DESCRIPTION OF THE TASK.
Line by line, output the data that follows exactly as written.

Top of GIVEN DATA

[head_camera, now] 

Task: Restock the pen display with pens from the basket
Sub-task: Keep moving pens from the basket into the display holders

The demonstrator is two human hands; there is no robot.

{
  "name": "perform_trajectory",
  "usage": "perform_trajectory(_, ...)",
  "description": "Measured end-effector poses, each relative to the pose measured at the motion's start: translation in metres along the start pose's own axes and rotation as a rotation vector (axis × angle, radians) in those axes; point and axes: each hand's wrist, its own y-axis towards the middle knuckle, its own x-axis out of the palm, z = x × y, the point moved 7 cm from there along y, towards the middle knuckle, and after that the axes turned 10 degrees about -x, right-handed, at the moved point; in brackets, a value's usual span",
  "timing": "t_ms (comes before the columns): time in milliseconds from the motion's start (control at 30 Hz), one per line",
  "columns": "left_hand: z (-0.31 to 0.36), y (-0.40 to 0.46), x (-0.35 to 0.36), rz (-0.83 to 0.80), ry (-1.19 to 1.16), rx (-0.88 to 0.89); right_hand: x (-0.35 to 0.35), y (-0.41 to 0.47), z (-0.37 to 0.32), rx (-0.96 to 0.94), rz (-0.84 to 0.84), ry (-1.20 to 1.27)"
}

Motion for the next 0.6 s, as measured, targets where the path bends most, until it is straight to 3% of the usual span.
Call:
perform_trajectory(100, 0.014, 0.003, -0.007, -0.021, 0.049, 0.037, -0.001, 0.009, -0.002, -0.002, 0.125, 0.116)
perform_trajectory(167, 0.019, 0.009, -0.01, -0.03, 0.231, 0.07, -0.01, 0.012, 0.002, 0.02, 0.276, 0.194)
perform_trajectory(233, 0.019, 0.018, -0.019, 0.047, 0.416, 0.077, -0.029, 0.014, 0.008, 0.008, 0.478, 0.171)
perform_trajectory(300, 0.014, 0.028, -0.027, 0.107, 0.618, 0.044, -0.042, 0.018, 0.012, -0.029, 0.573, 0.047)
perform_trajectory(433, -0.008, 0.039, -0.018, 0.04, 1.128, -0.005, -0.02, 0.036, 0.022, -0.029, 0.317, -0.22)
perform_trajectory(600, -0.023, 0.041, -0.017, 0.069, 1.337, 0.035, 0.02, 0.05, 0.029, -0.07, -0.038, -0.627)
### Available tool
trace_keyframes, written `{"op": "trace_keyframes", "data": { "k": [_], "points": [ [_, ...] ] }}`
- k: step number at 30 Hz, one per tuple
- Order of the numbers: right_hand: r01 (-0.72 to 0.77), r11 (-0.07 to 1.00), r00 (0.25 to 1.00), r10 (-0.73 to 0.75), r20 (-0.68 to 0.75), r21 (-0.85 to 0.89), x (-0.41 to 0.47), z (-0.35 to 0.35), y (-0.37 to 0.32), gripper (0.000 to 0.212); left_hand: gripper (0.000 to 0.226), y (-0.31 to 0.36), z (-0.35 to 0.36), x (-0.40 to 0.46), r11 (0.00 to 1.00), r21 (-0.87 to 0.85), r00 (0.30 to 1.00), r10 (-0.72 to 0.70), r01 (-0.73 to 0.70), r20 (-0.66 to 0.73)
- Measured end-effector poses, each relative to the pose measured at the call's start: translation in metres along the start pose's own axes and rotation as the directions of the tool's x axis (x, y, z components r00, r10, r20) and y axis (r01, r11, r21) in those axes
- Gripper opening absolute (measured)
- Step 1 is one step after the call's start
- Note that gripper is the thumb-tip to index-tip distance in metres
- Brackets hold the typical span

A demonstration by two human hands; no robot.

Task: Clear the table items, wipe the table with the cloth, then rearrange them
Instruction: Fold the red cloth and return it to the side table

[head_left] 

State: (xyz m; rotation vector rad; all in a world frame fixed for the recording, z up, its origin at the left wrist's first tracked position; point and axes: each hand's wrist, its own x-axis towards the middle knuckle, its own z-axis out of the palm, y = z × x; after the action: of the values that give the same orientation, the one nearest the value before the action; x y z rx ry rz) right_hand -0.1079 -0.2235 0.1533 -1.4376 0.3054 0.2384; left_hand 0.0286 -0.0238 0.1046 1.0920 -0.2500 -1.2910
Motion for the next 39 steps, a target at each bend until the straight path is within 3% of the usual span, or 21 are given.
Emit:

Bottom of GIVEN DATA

ANSWER SECTION.
[head_camera, now] 

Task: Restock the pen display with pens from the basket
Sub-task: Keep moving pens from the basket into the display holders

The demonstrator is two human hands; there is no robot.

{
  "name": "perform_trajectory",
  "usage": "perform_trajectory(_, ...)",
  "description": "Measured end-effector poses, each relative to the pose measured at the motion's start: translation in metres along the start pose's own axes and rotation as a rotation vector (axis × angle, radians) in those axes; point and axes: each hand's wrist, its own y-axis towards the middle knuckle, its own x-axis out of the palm, z = x × y, the point moved 7 cm from there along y, towards the middle knuckle, and after that the axes turned 10 degrees about -x, right-handed, at the moved point; in brackets, a value's usual span",
  "timing": "t_ms (comes before the columns): time in milliseconds from the motion's start (control at 30 Hz), one per line",
  "columns": "left_hand: z (-0.31 to 0.36), y (-0.40 to 0.46), x (-0.35 to 0.36), rz (-0.83 to 0.80), ry (-1.19 to 1.16), rx (-0.88 to 0.89); right_hand: x (-0.35 to 0.35), y (-0.41 to 0.47), z (-0.37 to 0.32), rx (-0.96 to 0.94), rz (-0.84 to 0.84), ry (-1.20 to 1.27)"
}

Motion for the next 0.6 s, as measured, targets where the path bends most, until it is straight to 3% of the usual span.
Call:
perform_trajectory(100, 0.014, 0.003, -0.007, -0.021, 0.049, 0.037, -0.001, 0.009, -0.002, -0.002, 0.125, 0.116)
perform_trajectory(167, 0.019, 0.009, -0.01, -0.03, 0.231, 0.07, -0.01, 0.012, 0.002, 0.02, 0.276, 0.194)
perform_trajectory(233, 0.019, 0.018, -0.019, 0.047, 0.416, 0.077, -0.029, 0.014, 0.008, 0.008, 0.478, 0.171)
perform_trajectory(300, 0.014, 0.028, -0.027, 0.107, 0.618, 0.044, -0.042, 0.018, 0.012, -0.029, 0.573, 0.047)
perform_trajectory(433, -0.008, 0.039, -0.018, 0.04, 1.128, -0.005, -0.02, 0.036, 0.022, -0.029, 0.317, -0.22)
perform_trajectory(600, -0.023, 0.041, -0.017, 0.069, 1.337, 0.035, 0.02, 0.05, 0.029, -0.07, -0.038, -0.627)
### Available tool
trace_keyframes, written `{"op": "trace_keyframes", "data": { "k": [_], "points": [ [_, ...] ] }}`
- k: step number at 30 Hz, one per tuple
- Order of the numbers: right_hand: r01 (-0.72 to 0.77), r11 (-0.07 to 1.00), r00 (0.25 to 1.00), r10 (-0.73 to 0.75), r20 (-0.68 to 0.75), r21 (-0.85 to 0.89), x (-0.41 to 0.47), z (-0.35 to 0.35), y (-0.37 to 0.32), gripper (0.000 to 0.212); left_hand: gripper (0.000 to 0.226), y (-0.31 to 0.36), z (-0.35 to 0.36), x (-0.40 to 0.46), r11 (0.00 to 1.00), r21 (-0.87 to 0.85), r00 (0.30 to 1.00), r10 (-0.72 to 0.70), r01 (-0.73 to 0.70), r20 (-0.66 to 0.73)
- Measured end-effector poses, each relative to the pose measured at the call's start: translation in metres along the start pose's own axes and rotation as the directions of the tool's x axis (x, y, z components r00, r10, r20) and y axis (r01, r11, r21) in those axes
- Gripper opening absolute (measured)
- Step 1 is one step after the call's start
- Note that gripper is the thumb-tip to index-tip distance in metres
- Brackets hold the typical span

A demonstration by two human hands; no robot.

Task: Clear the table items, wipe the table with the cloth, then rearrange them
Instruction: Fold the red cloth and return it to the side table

[head_left] 

State: (xyz m; rotation vector rad; all in a world frame fixed for the recording, z up, its origin at the left wrist's first tracked position; point and axes: each hand's wrist, its own x-axis towards the middle knuckle, its own z-axis out of the palm, y = z × x; after the action: of the values that give the same orientation, the one nearest the value before the action; x y z rx ry rz) right_hand -0.1079 -0.2235 0.1533 -1.4376 0.3054 0.2384; left_hand 0.0286 -0.0238 0.1046 1.0920 -0.2500 -1.2910
Motion for the next 39 steps, a target at each bend until the straight path is within 3% of the usual span, or 21 are given.
Emit:

The exercise was worked through completely.